[NCRC] Abstracts incorrect at import
Some articles are being imported (via the "Refresh" button) with garbled abstracts. We expect the abstract to be a string of text, and for many articles this is what we get. But for a substantial minority, we instead get an array of strings. E.g.:
[
"Recent studies conclude that the global coronavirus (COVID-19) pandemic decreased power sector CO",
" emissions globally and in the United States. In this paper, we analyze the statistical significance of CO",
" emissions reductions in the U.S. power sector from March through December 2020. We use Gaussian process (GP) regression to assess whether CO",
" emissions reductions would have occurred with reasonable probability in the absence of COVID-19 considering uncertainty due to factors unrelated to the pandemic and adjusting for weather, seasonality, and recent emissions trends. We find that monthly CO",
" emissions reductions are only statistically significant in April and May 2020 considering hypothesis tests at 5% significance levels. Separately, we consider the potential impact of COVID-19 on coal-fired power plant retirements through 2022. We find that only a small percentage of U.S. coal power plants are at risk of retirement due to a possible COVID-19-related sustained reduction in electricity demand and prices. We observe and anticipate a return to pre-COVID-19 CO",
" emissions in the U.S. power sector."
]
This comes from an article with the following abstract:
Recent studies conclude that the global coronavirus (COVID-19) pandemic decreased power sector CO2 emissions globally and in the United States. In this paper, we analyze the statistical significance of CO2 emissions reductions in the U.S. power sector from March through December 2020. We use Gaussian process (GP) regression to assess whether CO2 emissions reductions would have occurred with reasonable probability in the absence of COVID-19 considering uncertainty due to factors unrelated to the pandemic and adjusting for weather, seasonality, and recent emissions trends. We find that monthly CO2 emissions reductions are only statistically significant in April and May 2020 considering hypothesis tests at 5% significance levels. Separately, we consider the potential impact of COVID-19 on coal-fired power plant retirements through 2022. We find that only a small percentage of U.S. coal power plants are at risk of retirement due to a possible COVID-19-related sustained reduction in electricity demand and prices. We observe and anticipate a return to pre-COVID-19 CO2 emissions in the U.S. power sector.

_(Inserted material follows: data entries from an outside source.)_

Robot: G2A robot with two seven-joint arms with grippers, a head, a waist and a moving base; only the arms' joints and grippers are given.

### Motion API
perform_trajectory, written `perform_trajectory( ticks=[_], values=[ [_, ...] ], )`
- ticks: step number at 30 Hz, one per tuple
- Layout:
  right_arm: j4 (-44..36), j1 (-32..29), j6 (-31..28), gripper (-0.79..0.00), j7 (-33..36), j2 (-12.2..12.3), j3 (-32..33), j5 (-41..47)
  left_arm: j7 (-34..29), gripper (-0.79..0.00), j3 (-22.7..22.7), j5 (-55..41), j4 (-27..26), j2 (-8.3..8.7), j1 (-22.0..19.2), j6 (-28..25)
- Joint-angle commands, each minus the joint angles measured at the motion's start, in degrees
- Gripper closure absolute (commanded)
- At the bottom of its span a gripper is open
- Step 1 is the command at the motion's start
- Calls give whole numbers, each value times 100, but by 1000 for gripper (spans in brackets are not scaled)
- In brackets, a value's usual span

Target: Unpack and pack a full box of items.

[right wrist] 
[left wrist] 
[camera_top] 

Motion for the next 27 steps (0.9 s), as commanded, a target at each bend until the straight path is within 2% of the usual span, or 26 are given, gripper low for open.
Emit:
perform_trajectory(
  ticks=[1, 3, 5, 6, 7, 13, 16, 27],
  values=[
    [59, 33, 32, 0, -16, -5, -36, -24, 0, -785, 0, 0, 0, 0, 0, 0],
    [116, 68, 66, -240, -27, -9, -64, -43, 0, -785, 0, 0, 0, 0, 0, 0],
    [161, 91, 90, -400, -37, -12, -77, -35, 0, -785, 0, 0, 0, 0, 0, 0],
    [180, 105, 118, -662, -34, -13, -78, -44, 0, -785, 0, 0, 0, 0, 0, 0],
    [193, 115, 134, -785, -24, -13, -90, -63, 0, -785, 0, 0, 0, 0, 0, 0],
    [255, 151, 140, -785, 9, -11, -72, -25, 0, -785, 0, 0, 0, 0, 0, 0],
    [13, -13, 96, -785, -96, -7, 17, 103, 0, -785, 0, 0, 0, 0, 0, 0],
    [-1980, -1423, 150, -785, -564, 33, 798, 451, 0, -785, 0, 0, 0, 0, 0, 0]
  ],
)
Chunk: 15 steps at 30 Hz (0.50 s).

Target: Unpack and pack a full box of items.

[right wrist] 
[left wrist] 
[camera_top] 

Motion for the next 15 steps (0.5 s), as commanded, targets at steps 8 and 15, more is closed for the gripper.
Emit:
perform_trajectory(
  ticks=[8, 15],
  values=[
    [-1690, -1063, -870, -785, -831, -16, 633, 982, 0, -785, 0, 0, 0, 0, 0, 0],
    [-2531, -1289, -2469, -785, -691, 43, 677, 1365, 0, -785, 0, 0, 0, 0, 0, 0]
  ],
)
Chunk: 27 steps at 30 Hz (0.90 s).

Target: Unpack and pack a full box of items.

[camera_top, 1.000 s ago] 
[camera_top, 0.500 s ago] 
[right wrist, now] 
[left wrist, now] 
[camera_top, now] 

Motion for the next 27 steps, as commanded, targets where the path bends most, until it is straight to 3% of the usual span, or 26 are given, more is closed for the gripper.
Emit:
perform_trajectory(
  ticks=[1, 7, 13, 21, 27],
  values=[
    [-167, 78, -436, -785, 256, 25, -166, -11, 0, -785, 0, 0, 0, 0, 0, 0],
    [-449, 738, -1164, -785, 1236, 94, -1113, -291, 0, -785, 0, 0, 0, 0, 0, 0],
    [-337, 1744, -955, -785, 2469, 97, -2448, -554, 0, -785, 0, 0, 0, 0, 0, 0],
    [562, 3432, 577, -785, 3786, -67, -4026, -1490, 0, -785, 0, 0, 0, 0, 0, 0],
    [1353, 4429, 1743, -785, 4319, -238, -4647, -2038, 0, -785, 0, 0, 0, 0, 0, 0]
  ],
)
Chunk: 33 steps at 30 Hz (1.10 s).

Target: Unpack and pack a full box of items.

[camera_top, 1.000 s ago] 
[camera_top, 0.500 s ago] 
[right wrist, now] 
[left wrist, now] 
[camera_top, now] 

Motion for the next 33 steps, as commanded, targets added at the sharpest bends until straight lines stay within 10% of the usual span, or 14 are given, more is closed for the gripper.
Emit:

Here it's breaking at every subscript '2'. For other manuscripts I've looked at, it breaks when it encounters italic text. Evidently, internal tags such as <i> or <sub> are not being read correctly and breaking the import. I'm not sure whether these articles were imported from pubmed or biorxiv.
Aside from missing sections of text, the affected abstracts still display OK in the on-screen Wax editor. It is possible that some topics won't be detected, if the topic keyphrases are missing. Also, I don't know what the ramifications will be at time of export/publishing.